Abstract: TH-PO0699
Using Data Analytics to Affect AKI Trends
Session Information
- AKI: Prevention, Diagnostics, and Management
October 22, 2026 | Location: Exhibit Hall A, Convention Center
Abstract Time: 10:00 AM - 12:00 PM
Category: Acute Kidney Injury
- 101 AKI: Epidemiology, Risk Factors, and Prevention
Authors
- Samad, Nasreen, Barts Health NHS Trust, London, England, United Kingdom
- Stickland, Mary A., Barking Havering and Redbridge University Hospitals NHS Trust, Romford, England, United Kingdom
- Hewa Wellalage, Dharshi, Barts Health NHS Trust, London, England, United Kingdom
- Yadav, Satender Kumar, Barking Havering and Redbridge University Hospitals NHS Trust, Romford, England, United Kingdom
Background
Acute Kidney Injury(AKI) is a significant cause of morbidity, mortality and healthcare cost.
Barking Havering and Redbridge University Hospitals NHS Trust(BHRUT) in Romford UK uses laboratory based AKI alerts which flag potential AKI cases (stage1-3) based on changes in serum creatinine levels. A dedicated AKI nurse targets patients with stage 2 and 3 AKI.

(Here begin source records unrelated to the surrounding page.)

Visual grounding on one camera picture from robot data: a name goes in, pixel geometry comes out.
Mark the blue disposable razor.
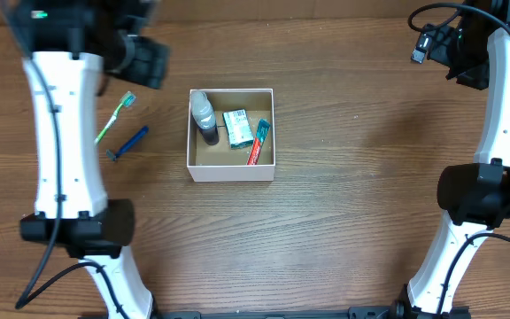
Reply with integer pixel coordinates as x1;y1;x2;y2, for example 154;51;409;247
106;126;149;161

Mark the clear bottle with black cap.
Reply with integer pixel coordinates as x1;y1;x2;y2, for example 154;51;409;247
190;90;220;145

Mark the green white soap box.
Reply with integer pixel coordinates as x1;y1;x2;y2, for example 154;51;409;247
222;109;254;149

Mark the Colgate toothpaste tube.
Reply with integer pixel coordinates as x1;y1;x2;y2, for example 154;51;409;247
247;119;271;166

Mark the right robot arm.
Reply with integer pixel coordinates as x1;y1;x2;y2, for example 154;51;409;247
382;0;510;318

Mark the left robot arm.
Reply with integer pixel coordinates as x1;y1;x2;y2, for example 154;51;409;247
0;0;169;318

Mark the green white toothbrush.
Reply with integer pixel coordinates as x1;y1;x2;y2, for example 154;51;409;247
94;91;136;145

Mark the white cardboard box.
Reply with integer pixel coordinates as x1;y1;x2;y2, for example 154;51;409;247
186;88;276;183

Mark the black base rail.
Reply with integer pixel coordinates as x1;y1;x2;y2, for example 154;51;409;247
77;303;472;319

An impact of intervention on AKI trend was assessed via data analytics in BHRUT.
Methods
15 months data of patients who presented with AKI to BHRUT from December 2024 to February 2026 was reviewed to predict future trends in AKI and impact of intervention. All cases of AKI stage 2 and 3 presenting to the hospital and those developing AKI while in the hospital were included using AKI alert from pathology lab. The AKI nurse reviewed the numbers on daily basis and provided advice on management and arranged early referral to nephrologist as needed. At the same time revised AKI policy was made available on hospital intranet.
We looked into the trend of AKI since start of data collection and proactive intervention and its impact on AKI prevalence using Trendline and Time series forecasting. Linear trendline was used due to steady reduction in AKI rate over time both for stage 2 and 3 AKI. Forecasting model also predicted a continued decline in AKI numbers based on current data.
Results
Data from December-24 to February-26 showed total AKI cases peaked in January-25 at 474 and then fell steadily to 104 cases in Feb-26
The downward AKI trend shown in our analysis is contrary to the global and the UK national trends. The highest prevalence of AKI in January 2025 correlated to the UK national AKI incidence that year.

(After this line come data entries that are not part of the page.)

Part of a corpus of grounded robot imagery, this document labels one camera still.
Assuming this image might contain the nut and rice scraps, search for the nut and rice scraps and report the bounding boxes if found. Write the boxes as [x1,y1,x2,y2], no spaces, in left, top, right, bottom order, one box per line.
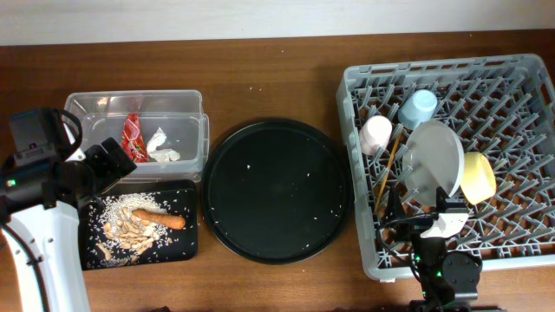
[88,193,173,268]

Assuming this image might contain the red snack wrapper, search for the red snack wrapper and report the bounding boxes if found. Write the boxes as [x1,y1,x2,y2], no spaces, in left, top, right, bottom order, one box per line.
[121,114,149,163]

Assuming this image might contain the wooden chopstick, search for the wooden chopstick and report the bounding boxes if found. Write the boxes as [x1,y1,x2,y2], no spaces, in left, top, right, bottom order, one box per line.
[375,151,396,210]
[379,124,403,192]

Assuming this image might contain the pale grey plate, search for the pale grey plate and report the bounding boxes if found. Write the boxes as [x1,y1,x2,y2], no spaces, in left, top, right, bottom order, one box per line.
[402,120,464,206]

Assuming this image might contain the round black tray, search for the round black tray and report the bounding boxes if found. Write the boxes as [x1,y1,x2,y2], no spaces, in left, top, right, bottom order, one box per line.
[200,119,354,265]

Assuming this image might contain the black rectangular tray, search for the black rectangular tray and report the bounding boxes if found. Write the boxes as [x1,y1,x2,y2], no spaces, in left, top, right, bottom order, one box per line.
[78,180,198,270]

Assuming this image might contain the blue cup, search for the blue cup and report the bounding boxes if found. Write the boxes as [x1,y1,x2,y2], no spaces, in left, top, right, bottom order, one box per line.
[398,89,438,130]

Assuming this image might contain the yellow bowl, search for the yellow bowl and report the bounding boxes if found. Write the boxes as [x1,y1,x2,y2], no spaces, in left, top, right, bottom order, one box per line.
[460,152,497,205]

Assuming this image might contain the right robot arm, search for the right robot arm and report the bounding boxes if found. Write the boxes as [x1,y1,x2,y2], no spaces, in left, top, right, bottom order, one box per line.
[380,186,482,312]

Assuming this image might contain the pink cup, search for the pink cup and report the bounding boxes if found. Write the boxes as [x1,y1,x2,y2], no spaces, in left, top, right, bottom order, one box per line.
[359,115,393,156]

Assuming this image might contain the white tissue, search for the white tissue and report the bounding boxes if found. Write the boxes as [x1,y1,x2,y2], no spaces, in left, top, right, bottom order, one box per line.
[147,127,180,162]

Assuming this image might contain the grey dishwasher rack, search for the grey dishwasher rack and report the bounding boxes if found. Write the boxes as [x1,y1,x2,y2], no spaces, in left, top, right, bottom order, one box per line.
[336,55,554,282]

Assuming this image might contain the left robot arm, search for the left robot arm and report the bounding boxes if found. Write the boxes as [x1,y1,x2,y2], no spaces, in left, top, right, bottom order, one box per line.
[1,138,136,311]

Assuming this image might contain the orange carrot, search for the orange carrot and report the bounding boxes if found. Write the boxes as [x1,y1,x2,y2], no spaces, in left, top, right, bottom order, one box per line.
[132,209,186,230]

The reasons for reduction in AKI prevalence was likely secondary to the improved AKI detection via AKI alert system which was then picked up by AKI specialist nurse who provided daily review of the cases and advised management and prompted early referral and management support from the renal services.
Conclusion
We used descriptive analytics to summarize AKI prevalence, applied predictive analytics to show the declining trend using linear trendline and time series forecast for future AKI cases. The prescriptive analytics using updated AKI policy and dedicated AKI nurse showed the impact in the form of reduction of AKI cases.
This approach allowed to understand historical AKI patterns, anticipate future incidence, support proactive planning and provide clinical support in the form of intervention.